Ordering merchandise from the Internet is the trend of the future. You can prevent problems before they occur by:

  • Doing business with companies you know and trust.
  • Understanding the offer.
  • Using a secure browser that will encrypt or scramble purchase information.
  • Never give a bank account or credit card number or other personal information to anyone you don’t know or haven’t checked out.

Using ATMs, Long Distance Phone Services and Credit Cards

Protect Your Personal Identification Number (PIN)
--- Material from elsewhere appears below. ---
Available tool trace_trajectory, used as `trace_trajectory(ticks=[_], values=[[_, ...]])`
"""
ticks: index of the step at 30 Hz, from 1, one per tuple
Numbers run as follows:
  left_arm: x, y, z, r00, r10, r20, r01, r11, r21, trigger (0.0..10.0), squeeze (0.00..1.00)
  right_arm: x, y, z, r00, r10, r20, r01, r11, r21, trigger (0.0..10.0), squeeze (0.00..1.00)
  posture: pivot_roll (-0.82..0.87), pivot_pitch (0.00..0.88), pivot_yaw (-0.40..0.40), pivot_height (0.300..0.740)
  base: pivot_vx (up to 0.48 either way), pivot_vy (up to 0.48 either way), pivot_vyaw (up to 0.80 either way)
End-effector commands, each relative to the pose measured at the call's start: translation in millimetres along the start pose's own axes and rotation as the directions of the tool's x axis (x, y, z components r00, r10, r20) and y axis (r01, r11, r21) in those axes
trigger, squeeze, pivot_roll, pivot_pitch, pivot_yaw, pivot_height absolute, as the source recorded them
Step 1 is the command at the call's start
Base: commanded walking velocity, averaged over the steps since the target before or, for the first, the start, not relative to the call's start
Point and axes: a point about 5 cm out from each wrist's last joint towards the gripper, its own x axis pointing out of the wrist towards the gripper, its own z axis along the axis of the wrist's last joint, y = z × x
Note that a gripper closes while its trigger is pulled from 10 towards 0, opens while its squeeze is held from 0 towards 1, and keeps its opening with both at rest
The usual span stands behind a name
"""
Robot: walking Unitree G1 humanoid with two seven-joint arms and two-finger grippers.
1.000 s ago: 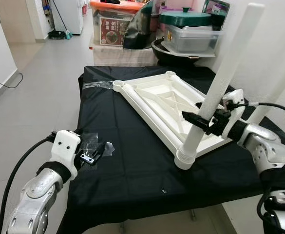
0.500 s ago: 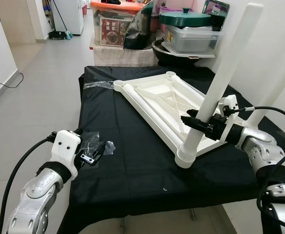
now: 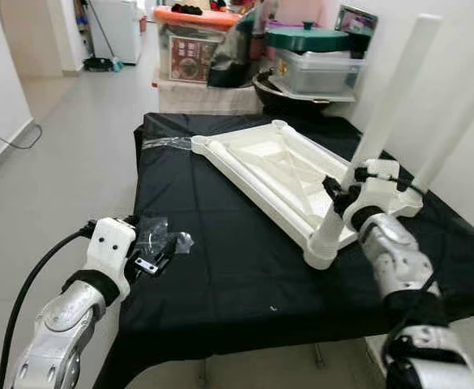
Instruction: Building children table
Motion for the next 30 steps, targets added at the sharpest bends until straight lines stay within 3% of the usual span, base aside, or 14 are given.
trace_trajectory(ticks=[1, 2, 8, 10, 11, 12, 13, 14, 15, 21, 22, 23, 28, 30], values=[[2.6, -4.4, -2, 1.000, -0.018, -0.007, 0.018, 1.000, 0.004, 10.0, 0.00, -16.2, 22.5, -24, 0.990, -0.069, -0.123, 0.074, 0.996, 0.039, 0.0, 0.00, 0.08, 0.000, -0.107, 0.740, 0.000, 0.000, 0.00], [5.9, -4.4, 0, 1.000, -0.019, -0.003, 0.019, 1.000, 0.001, 10.0, 0.00, -30.1, 58.6, -25, 0.990, -0.059, -0.125, 0.068, 0.996, 0.064, 0.0, 0.00, 0.07, 0.000, -0.102, 0.740, 0.000, 0.000, 0.00], [7.8, -0.9, 1, 1.000, -0.011, -0.001, 0.011, 1.000, 0.007, 10.0, 0.00, -28.7, 71.4, -22, 0.992, -0.023, -0.128, 0.030, 0.998, 0.049, 0.0, 0.00, 0.07, 0.000, -0.108, 0.740, 0.000, 0.000, 0.00], [7.9, 0.4, 0, 1.000, -0.005, -0.001, 0.005, 1.000, 0.009, 10.0, 0.00, -29.5, 73.4, -21, 0.991, -0.028, -0.132, 0.034, 0.998, 0.043, 3.2, 0.00, 0.07, 0.000, -0.110, 0.740, 0.000, 0.000, 0.00], [8.0, 0.3, 0, 1.000, -0.002, -0.002, 0.002, 1.000, 0.008, 10.0, 0.00, -30.2, 74.2, -19, 0.991, -0.019, -0.130, 0.026, 0.998, 0.050, 10.0, 0.00, 0.07, 0.000, -0.110, 0.740, 0.000, 0.000, 0.00], [8.0, 0.3, 0, 1.000, -0.002, -0.002, 0.002, 1.000, 0.008, 10.0, 0.00, -30.2, 74.2, -19, 0.991, -0.019, -0.130, 0.026, 0.998, 0.050, 10.0, 0.00, 0.07, 0.000, -0.110, 0.740, 0.000, 0.000, 0.00], [7.9, -0.5, 0, 1.000, -0.002, -0.002, 0.002, 1.000, 0.006, 10.0, 0.00, -32.7, 74.2, -15, 0.991, -0.025, -0.128, 0.032, 0.998, 0.052, 10.0, 0.42, 0.06, 0.000, -0.108, 0.740, 0.000, 0.000, 0.00], [7.9, -0.5, 0, 1.000, -0.002, -0.002, 0.002, 1.000, 0.006, 10.0, 0.00, -32.7, 74.2, -15, 0.991, -0.025, -0.128, 0.032, 0.998, 0.052, 10.0, 0.42, 0.06, 0.000, -0.108, 0.740, 0.000, 0.000, 0.00], [7.9, -2.4, -1, 1.000, -0.006, -0.003, 0.006, 1.000, 0.002, 10.0, 0.00, -37.0, 70.1, -3, 0.994, -0.042, -0.096, 0.048, 0.997, 0.062, 10.0, 1.00, 0.06, 0.000, -0.102, 0.740, 0.000, 0.000, 0.00], [8.4, -2.1, -1, 1.000, -0.010, -0.003, 0.010, 1.000, 0.001, 10.0, 0.00, -39.4, 63.5, 13, 0.998, -0.045, -0.048, 0.048, 0.997, 0.061, 10.0, 1.00, 0.05, 0.000, -0.095, 0.740, 0.000, 0.000, 0.00], [9.2, -1.5, -1, 1.000, -0.012, -0.003, 0.012, 1.000, 0.003, 10.0, 0.00, -39.1, 61.7, 20, 0.999, -0.015, -0.031, 0.017, 0.997, 0.072, 10.0, 0.33, 0.05, 0.000, -0.091, 0.740, 0.000, 0.000, 0.00], [9.9, -1.0, 0, 1.000, -0.013, -0.002, 0.013, 1.000, 0.004, 10.0, 0.00, -39.0, 57.5, 31, 0.999, 0.038, 0.009, -0.038, 0.997, 0.060, 10.0, 0.00, 0.04, 0.000, -0.087, 0.740, 0.000, 0.000, 0.00], [11.6, -1.7, -1, 1.000, -0.020, -0.001, 0.020, 1.000, 0.005, 10.0, 0.00, -43.1, 56.0, 50, 0.949, 0.304, 0.084, -0.311, 0.947, 0.079, 10.0, 0.00, 0.03, 0.000, -0.083, 0.740, 0.000, 0.000, 0.00], [13.3, -4.2, -2, 1.000, -0.029, 0.002, 0.029, 1.000, 0.001, 10.0, 0.00, -57.7, 56.6, 52, 0.773, 0.626, 0.104, -0.630, 0.776, 0.011, 10.0, 0.00, 0.02, 0.000, -0.080, 0.740, 0.000, 0.000, 0.00]])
  • Your PIN should be memorized, secured, and not given to anyone, not even family members or bank employees. The fewer people who have access to your PIN, the better.
  • Never write your PIN on ATM or long distance calling cards. Don’t write your PIN on a piece of paper and place it in your wallet. If your wallet and card are lost or stolen, someone will have everything they need to remove funds from your account, make unauthorized debit purchases, or run up your long distance phone bill.

Protect Your Privacy

  • Be aware of others waiting behind you. Position yourself in front of the ATM keyboard or phone to prevent anyone from observing your PIN.

Protect Your ATM Cards

  • An ATM card should be treated as though it were cash. Avoid providing card and account information to anyone over the telephone.
  • When making a cash withdrawal at an ATM, immediately remove the cash as soon as the machine releases it. Put the cash in your pocket and wait until you are in a secure location before counting it. Never use an ATM in an isolated area or where people are loitering.
  • Be sure to take your receipt to record transactions and match them against monthly statements. Dishonest people can use the receipt to get your account number. Never leave the receipt at the site.

Protect Your Credit Cards

  • Only give your credit card account number to make a purchase or reservation you have initiated. And never give this information over a cellular telephone.
  • Never give your credit card account number to someone else to use on your behalf.
  • Watch your credit card after giving it to store clerks to protect against extra imprints being made.
  • Destroy any carbons. Do not discard into the trash can at the purchase counter. Keep charge slips in a safe place.
  • Protect your purse or wallet, especially when travelling or in crowded situations.
  • Save all receipts, and compare them to your monthly statement. Report any discrepancies immediately!
  • Keep a master list in a secure place at home with all account numbers and phone numbers for reporting lost or stolen cards.

Lost or Stolen Cards

  • Always report lost or stolen cards to the issuing company immediately. This limits any unauthorized use of your card and permits the company to begin the process of issuing a new card.